Flávio Bolsonaro pede a Dino levantamento total de sigilo no caso Dark Horse
Defesa do candidato à Presidência afirma que publicidade parcial dos autos pode produzir uma “fotografia incompleta” da investigação
14/09/2026 14:52
Por Prime Diário - A defesa do senador e candidato à Presidência da República Flávio Bolsonaro (PL) pediu ao ministro Flávio Dino, do Supremo Tribunal Federal (STF), o levantamento integral do sigilo dos documentos relacionados à investigação sobre o financiamento do filme Dark Horse, cinebiografia do ex-presidente Jair Bolsonaro. Segundo os advogados, a divulgação apenas parcial dos elementos da apuração pode oferecer uma visão incompleta do caso.
O pedido ocorre após Dino determinar, em 13 de setembro, a retirada do sigilo de materiais apreendidos pela Polícia Civil de São Paulo em uma investigação relacionada à produtora do filme. A decisão também determinou o envio à Polícia Federal dos dados brutos extraídos de celulares, computadores e demais documentos recolhidos durante as diligências.

Na avaliação da defesa de Flávio Bolsonaro, a publicidade fragmentada dos autos pode
permitir que informações isoladas sejam interpretadas fora do contexto geral da investigação. Os advogados sustentam que o acesso integral aos elementos disponíveis permitiria uma análise mais ampla dos fatos e das conclusões apresentadas pelos investigadores.
O caso envolve diferentes frentes de investigação. Uma delas, sob relatoria de Dino, apura suspeitas relacionadas ao uso de emendas parlamentares destinadas a entidades ligadas à produtora do filme. Segundo o STF, a investigação levou à Operação Make Up, deflagrada pela Polícia Federal em 10 de setembro, com o cumprimento de 49 mandados de busca e apreensão em quatro unidades da Federação.

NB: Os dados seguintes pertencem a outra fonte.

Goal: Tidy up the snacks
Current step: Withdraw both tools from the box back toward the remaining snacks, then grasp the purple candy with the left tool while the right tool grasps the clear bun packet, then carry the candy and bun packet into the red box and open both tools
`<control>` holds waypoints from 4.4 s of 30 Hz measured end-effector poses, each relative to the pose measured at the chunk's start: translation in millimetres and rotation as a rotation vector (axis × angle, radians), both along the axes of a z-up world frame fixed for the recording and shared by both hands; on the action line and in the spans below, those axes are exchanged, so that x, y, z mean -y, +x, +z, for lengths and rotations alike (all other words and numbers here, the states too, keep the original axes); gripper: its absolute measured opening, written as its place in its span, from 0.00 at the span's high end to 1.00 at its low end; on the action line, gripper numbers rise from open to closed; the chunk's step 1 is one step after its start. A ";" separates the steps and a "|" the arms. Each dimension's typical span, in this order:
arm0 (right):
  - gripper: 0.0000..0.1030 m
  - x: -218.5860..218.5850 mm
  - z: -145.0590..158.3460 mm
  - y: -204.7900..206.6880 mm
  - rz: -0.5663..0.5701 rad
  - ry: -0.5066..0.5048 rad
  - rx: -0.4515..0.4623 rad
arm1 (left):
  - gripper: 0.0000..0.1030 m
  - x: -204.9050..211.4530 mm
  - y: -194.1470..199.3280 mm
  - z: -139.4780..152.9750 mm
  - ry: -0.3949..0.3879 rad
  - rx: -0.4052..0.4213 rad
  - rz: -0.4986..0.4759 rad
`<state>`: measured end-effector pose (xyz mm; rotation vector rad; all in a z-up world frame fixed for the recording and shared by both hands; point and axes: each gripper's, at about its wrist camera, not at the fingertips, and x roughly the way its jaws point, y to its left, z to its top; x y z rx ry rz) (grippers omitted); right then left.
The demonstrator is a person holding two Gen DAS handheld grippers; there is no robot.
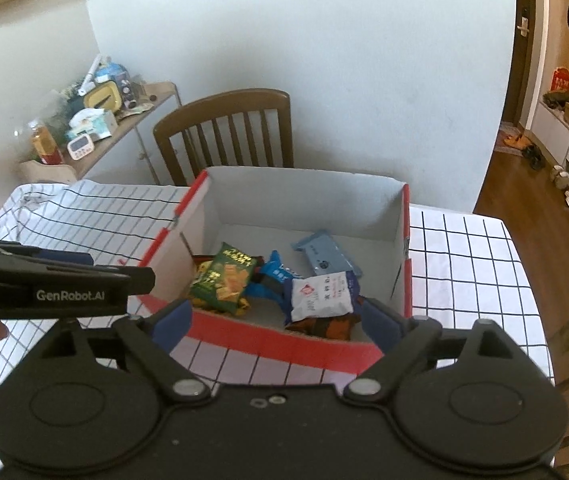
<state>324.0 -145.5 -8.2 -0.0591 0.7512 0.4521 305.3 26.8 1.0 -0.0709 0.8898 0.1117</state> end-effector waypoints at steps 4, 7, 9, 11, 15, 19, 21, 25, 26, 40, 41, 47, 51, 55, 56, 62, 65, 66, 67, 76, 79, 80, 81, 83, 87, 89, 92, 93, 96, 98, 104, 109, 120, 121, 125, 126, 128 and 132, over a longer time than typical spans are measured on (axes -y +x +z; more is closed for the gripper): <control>0.11 3.1 4.7 -15.9 0.011 0.016 0.007 | 0.35 -2.5 -24.4 6.2 0.003 0.025 -0.003; 0.10 5.7 7.2 -29.2 0.023 0.027 0.010 | 0.34 -5.4 -40.8 7.5 -0.009 0.031 -0.001; 0.10 6.2 8.6 -39.4 0.047 0.034 0.012 | 0.33 -5.2 -51.6 7.2 -0.017 0.036 -0.006; 0.10 5.1 10.0 -50.0 0.070 0.032 0.020 | 0.32 -4.6 -62.6 6.5 -0.015 0.040 -0.013; 0.09 7.1 8.2 -67.8 0.094 0.046 0.016 | 0.30 -4.2 -84.8 4.4 -0.036 0.038 -0.034; 0.07 8.7 2.7 -85.0 0.109 0.059 0.009 | 0.29 -5.1 -105.0 -0.6 -0.052 0.030 -0.036; 0.03 9.4 -1.5 -93.4 0.116 0.063 0.005 | 0.27 -7.2 -114.8 -4.2 -0.072 0.023 -0.030; 0.02 10.4 -9.7 -106.0 0.135 0.070 -0.010 | 0.20 -10.5 -132.7 -13.8 -0.097 0.006 -0.013; 0.02 10.6 -12.2 -109.5 0.139 0.072 -0.015 | 0.20 -11.2 -136.7 -16.9 -0.101 0.000 -0.005; 0.01 14.8 -67.6 -131.4 0.161 0.033 -0.119 | 0.17 -23.0 -162.4 -80.6 -0.187 -0.171 0.120; 0.01 14.4 -73.7 -132.4 0.162 0.025 -0.125 | 0.17 -23.6 -161.9 -86.1 -0.188 -0.186 0.133; 0.01 12.0 -97.7 -128.6 0.175 -0.016 -0.150 | 0.17 -23.0 -152.8 -114.5 -0.182 -0.264 0.166; 0.02 9.0 -109.9 -117.8 0.173 -0.049 -0.156 | 0.17 -25.5 -144.7 -130.1 -0.173 -0.301 0.197; 0.06 4.8 -121.7 -103.9 0.177 -0.079 -0.164 | 0.17 -28.4 -138.3 -143.5 -0.173 -0.333 0.229; 0.07 3.0 -124.8 -100.6 0.180 -0.088 -0.165 | 0.17 -28.3 -136.9 -146.3 -0.171 -0.339 0.235; 0.15 -4.1 -137.1 -87.5 0.205 -0.131 -0.175 | 0.17 -24.8 -131.0 -160.0 -0.153 -0.357 0.270; 0.22 -6.7 -141.1 -80.2 0.206 -0.137 -0.184 | 0.19 -23.5 -128.7 -164.5 -0.156 -0.363 0.278; 0.23 -7.6 -141.9 -78.2 0.207 -0.138 -0.187 | 0.22 -23.5 -128.9 -164.7 -0.156 -0.361 0.278; 0.23 -8.9 -142.7 -76.2 0.209 -0.142 -0.189 | 0.23 -23.3 -127.8 -165.3 -0.154 -0.361 0.278; 0.39 -21.8 -149.6 -66.7 0.238 -0.170 -0.194 | 0.44 -21.7 -128.2 -164.2 -0.128 -0.351 0.287; 0.43 -23.3 -150.7 -65.3 0.229 -0.177 -0.192 | 0.55 -18.3 -129.0 -162.6 -0.128 -0.346 0.272; 0.46 -23.3 -150.8 -64.7 0.227 -0.175 -0.193 | 0.59 -16.6 -129.2 -162.2 -0.128 -0.343 0.265; 0.48 -23.2 -151.0 -64.3 0.225 -0.174 -0.196 | 0.63 -15.1 -129.2 -161.9 -0.124 -0.340 0.259; 0.56 -22.8 -151.4 -63.9 0.222 -0.175 -0.199 | 0.69 -13.7 -129.2 -161.4 -0.117 -0.334 0.251; 0.60 -20.3 -152.0 -65.1 0.214 -0.168 -0.201 | 0.80 -15.9 -129.3 -160.9 -0.123 -0.327 0.248; 0.61 -18.6 -151.5 -66.4 0.207 -0.161 -0.201 | 0.81 -17.9 -129.4 -160.6 -0.136 -0.325 0.251; 0.62 -15.1 -149.9 -69.5 0.192 -0.143 -0.213 | 0.82 -21.3 -130.2 -160.4 -0.164 -0.324 0.256; 0.62 -13.3 -148.9 -71.1 0.185 -0.135 -0.216 | 0.82 -21.9 -130.8 -160.2 -0.170 -0.324 0.257; 0.62 -7.5 -145.1 -76.2 0.165 -0.110 -0.225 | 0.82 -21.5 -133.2 -157.8 -0.180 -0.319 0.258; 0.62 -4.1 -141.0 -81.3 0.159 -0.095 -0.224 | 0.82 -21.4 -135.1 -154.1 -0.185 -0.310 0.255; 0.62 5.4 -123.5 -92.5 0.140 -0.064 -0.205 | 0.82 -20.7 -141.9 -132.2 -0.198 -0.267 0.243; 0.62 12.0 -101.5 -100.4 0.131 -0.032 -0.178 | 0.82 -19.6 -146.4 -106.7 -0.191 -0.222 0.229; 0.62 22.8 -49.2 -109.8 0.126 0.021 -0.095 | 0.82 -16.2 -144.2 -51.2 -0.181 -0.116 0.189; 0.62 23.4 -44.7 -109.1 0.125 0.027 -0.087 | 0.82 -15.4 -142.7 -46.7 -0.178 -0.107 0.186; 0.62 24.9 -29.5 -106.8 0.124 0.039 -0.055 | 0.82 -11.4 -134.7 -28.0 -0.168 -0.071 0.170; 0.62 24.7 -26.1 -105.3 0.125 0.041 -0.049 | 0.82 -10.7 -133.1 -24.4 -0.165 -0.061 0.166; 0.62 24.9 -19.8 -101.9 0.122 0.043 -0.036 | 0.82 -7.8 -128.0 -13.8 -0.154 -0.038 0.154; 0.62 24.3 -6.8 -92.4 0.115 0.049 -0.008 | 0.82 -2.3 -114.0 4.3 -0.121 0.000 0.138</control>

Entre os alvos estavam o deputado federal Mario Frias (PL-SP) e a empresária Karina Ferreira da Gama, ligada ao Instituto Conhecer Brasil (ICB), à Academia Nacional de Cultura (ANC) e à produtora responsável pelo longa. De acordo com informações divulgadas pelo STF, a apuração envolve suspeitas de desvio de recursos provenientes de emendas parlamentares e de utilização desses valores para finalidades diferentes das previstas originalmente.
A Controladoria-Geral da União identificou irregularidades na aplicação de R$ 2 milhões destinados pelo deputado Mario Frias ao Instituto Conhecer Brasil. A Polícia Federal passou a investigar a possibilidade de parte desses recursos ter sido direcionada, por meio de empresas intermediárias, para a produção de Dark Horse. As suspeitas ainda são objeto de investigação e não representam, por si só, uma conclusão definitiva sobre a responsabilidade criminal dos envolvidos.
Há ainda uma investigação distinta, relatada pelo ministro André Mendonça, relacionada ao financiamento do filme por recursos atribuídos ao ex-banqueiro Daniel Vorcaro, antigo controlador do Banco Master. Segundo a Agência Brasil, essa frente apura, entre outros pontos, repasses que teriam alcançado aproximadamente R$ 62,8 milhões e possíveis crimes como lavagem de dinheiro e evasão de divisas.
Flávio Bolsonaro aparece nessa segunda frente investigativa. A defesa do senador, entretanto, já apresentou anteriormente pedidos para que os procedimentos relacionados ao filme fossem concentrados sob a relatoria de Mendonça. Os advogados argumentaram que a existência de diferentes investigações sobre fatos relacionados poderia provocar decisões conflitantes.
O próprio senador nega irregularidades e afirma que não houve utilização de dinheiro público para financiar o filme. A defesa também contesta a condução das investigações e sustenta que a divulgação integral dos elementos reunidos é necessária para que o caso seja analisado de maneira completa.
Ao determinar a retirada do sigilo de parte dos autos, Dino afirmou que a publicidade dos elementos documentados da investigação deve observar a orientação jurisprudencial e mencionou a necessidade de tratamento igualitário entre pessoas envolvidas em procedimentos relacionados.
A decisão do ministro, contudo, não significa que todas as diligências futuras estejam necessariamente abertas ao público. Elementos cuja divulgação possa comprometer medidas investigativas ainda em andamento podem permanecer protegidos, conforme as regras aplicáveis às investigações criminais.
O pedido apresentado pela defesa de Flávio Bolsonaro ocorre em meio à disputa política em torno do caso e às diferentes investigações que envolvem o financiamento de Dark Horse. O levantamento integral do sigilo dependerá de decisão do ministro responsável pelo procedimento.